### [Work required]
For every line below, output the text exactly and leave out images.

### [Information shown]

────────────────

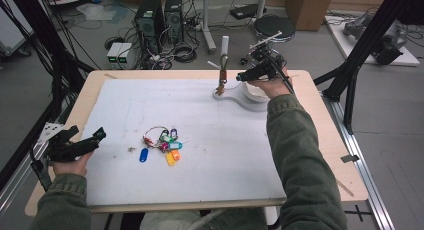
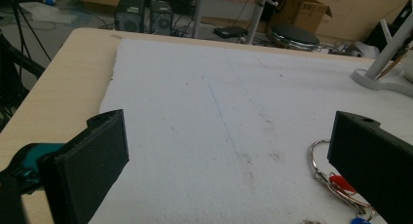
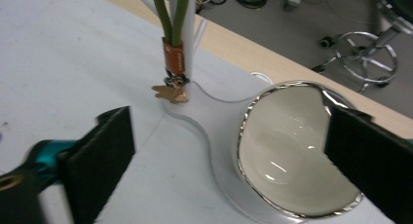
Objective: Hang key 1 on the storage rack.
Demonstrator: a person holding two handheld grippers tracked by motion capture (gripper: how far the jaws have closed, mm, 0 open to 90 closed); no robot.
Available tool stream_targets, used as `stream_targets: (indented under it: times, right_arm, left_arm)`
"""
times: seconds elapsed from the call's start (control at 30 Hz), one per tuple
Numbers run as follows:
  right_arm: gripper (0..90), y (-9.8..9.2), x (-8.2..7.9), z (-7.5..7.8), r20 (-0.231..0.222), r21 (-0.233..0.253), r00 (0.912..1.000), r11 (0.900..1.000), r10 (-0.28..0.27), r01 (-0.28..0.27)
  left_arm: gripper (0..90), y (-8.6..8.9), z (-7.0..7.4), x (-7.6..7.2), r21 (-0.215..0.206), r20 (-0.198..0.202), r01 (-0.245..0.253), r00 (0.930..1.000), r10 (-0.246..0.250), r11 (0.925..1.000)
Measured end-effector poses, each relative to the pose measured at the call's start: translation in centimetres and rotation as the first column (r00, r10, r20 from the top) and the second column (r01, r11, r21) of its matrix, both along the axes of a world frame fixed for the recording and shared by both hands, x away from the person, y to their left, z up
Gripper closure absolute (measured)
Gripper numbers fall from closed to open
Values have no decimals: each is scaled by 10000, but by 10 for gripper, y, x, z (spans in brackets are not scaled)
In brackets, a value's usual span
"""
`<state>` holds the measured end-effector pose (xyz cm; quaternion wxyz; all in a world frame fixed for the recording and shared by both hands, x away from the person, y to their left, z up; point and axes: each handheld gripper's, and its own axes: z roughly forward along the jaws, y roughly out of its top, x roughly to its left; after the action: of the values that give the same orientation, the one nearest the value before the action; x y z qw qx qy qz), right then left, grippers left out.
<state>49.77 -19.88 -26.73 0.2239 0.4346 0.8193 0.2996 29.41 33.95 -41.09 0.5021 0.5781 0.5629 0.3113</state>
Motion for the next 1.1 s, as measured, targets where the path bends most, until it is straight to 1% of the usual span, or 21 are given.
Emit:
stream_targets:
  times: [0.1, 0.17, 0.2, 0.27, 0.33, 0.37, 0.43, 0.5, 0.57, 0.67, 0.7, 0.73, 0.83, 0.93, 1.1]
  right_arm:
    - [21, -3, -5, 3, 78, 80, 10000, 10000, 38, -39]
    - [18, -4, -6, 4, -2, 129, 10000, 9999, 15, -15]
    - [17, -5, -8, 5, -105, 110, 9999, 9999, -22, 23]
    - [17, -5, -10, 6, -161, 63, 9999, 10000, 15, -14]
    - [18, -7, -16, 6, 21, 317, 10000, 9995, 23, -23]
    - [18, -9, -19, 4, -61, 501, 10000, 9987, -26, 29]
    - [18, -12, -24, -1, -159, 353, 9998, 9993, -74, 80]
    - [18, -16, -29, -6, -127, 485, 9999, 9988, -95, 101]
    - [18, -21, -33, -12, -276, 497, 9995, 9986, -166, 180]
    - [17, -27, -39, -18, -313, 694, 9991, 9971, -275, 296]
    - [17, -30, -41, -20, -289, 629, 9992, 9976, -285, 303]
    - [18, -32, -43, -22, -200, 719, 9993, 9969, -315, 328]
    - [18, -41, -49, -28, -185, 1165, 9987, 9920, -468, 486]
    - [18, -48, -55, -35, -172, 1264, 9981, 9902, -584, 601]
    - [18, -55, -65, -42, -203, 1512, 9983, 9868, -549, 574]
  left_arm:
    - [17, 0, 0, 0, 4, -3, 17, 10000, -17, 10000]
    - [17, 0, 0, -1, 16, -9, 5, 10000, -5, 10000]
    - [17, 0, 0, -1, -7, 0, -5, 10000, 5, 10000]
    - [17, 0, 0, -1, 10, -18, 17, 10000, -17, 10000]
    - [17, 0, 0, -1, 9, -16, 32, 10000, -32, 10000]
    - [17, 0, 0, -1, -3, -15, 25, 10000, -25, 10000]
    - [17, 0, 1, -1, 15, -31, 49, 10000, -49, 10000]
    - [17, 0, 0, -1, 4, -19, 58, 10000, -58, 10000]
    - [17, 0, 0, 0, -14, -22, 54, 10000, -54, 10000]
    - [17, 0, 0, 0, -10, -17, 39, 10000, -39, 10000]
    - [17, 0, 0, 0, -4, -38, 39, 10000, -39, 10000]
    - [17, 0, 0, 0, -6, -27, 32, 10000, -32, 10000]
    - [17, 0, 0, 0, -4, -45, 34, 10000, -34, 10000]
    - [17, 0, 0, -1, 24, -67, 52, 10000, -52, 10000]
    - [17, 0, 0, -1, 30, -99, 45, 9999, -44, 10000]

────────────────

### [Response to this exercise]
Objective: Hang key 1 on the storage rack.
Demonstrator: a person holding two handheld grippers tracked by motion capture (gripper: how far the jaws have closed, mm, 0 open to 90 closed); no robot.
Available tool stream_targets, used as `stream_targets: (indented under it: times, right_arm, left_arm)`
"""
times: seconds elapsed from the call's start (control at 30 Hz), one per tuple
Numbers run as follows:
  right_arm: gripper (0..90), y (-9.8..9.2), x (-8.2..7.9), z (-7.5..7.8), r20 (-0.231..0.222), r21 (-0.233..0.253), r00 (0.912..1.000), r11 (0.900..1.000), r10 (-0.28..0.27), r01 (-0.28..0.27)
  left_arm: gripper (0..90), y (-8.6..8.9), z (-7.0..7.4), x (-7.6..7.2), r21 (-0.215..0.206), r20 (-0.198..0.202), r01 (-0.245..0.253), r00 (0.930..1.000), r10 (-0.246..0.250), r11 (0.925..1.000)
Measured end-effector poses, each relative to the pose measured at the call's start: translation in centimetres and rotation as the first column (r00, r10, r20 from the top) and the second column (r01, r11, r21) of its matrix, both along the axes of a world frame fixed for the recording and shared by both hands, x away from the person, y to their left, z up
Gripper closure absolute (measured)
Gripper numbers fall from closed to open
Values have no decimals: each is scaled by 10000, but by 10 for gripper, y, x, z (spans in brackets are not scaled)
In brackets, a value's usual span
"""
`<state>` holds the measured end-effector pose (xyz cm; quaternion wxyz; all in a world frame fixed for the recording and shared by both hands, x away from the person, y to their left, z up; point and axes: each handheld gripper's, and its own axes: z roughly forward along the jaws, y roughly out of its top, x roughly to its left; after the action: of the values that give the same orientation, the one nearest the value before the action; x y z qw qx qy qz), right then left, grippers left out.
<state>49.77 -19.88 -26.73 0.2239 0.4346 0.8193 0.2996 29.41 33.95 -41.09 0.5021 0.5781 0.5629 0.3113</state>
Motion for the next 1.1 s, as measured, targets where the path bends most, until it is straight to 1% of the usual span, or 21 are given.
Emit:
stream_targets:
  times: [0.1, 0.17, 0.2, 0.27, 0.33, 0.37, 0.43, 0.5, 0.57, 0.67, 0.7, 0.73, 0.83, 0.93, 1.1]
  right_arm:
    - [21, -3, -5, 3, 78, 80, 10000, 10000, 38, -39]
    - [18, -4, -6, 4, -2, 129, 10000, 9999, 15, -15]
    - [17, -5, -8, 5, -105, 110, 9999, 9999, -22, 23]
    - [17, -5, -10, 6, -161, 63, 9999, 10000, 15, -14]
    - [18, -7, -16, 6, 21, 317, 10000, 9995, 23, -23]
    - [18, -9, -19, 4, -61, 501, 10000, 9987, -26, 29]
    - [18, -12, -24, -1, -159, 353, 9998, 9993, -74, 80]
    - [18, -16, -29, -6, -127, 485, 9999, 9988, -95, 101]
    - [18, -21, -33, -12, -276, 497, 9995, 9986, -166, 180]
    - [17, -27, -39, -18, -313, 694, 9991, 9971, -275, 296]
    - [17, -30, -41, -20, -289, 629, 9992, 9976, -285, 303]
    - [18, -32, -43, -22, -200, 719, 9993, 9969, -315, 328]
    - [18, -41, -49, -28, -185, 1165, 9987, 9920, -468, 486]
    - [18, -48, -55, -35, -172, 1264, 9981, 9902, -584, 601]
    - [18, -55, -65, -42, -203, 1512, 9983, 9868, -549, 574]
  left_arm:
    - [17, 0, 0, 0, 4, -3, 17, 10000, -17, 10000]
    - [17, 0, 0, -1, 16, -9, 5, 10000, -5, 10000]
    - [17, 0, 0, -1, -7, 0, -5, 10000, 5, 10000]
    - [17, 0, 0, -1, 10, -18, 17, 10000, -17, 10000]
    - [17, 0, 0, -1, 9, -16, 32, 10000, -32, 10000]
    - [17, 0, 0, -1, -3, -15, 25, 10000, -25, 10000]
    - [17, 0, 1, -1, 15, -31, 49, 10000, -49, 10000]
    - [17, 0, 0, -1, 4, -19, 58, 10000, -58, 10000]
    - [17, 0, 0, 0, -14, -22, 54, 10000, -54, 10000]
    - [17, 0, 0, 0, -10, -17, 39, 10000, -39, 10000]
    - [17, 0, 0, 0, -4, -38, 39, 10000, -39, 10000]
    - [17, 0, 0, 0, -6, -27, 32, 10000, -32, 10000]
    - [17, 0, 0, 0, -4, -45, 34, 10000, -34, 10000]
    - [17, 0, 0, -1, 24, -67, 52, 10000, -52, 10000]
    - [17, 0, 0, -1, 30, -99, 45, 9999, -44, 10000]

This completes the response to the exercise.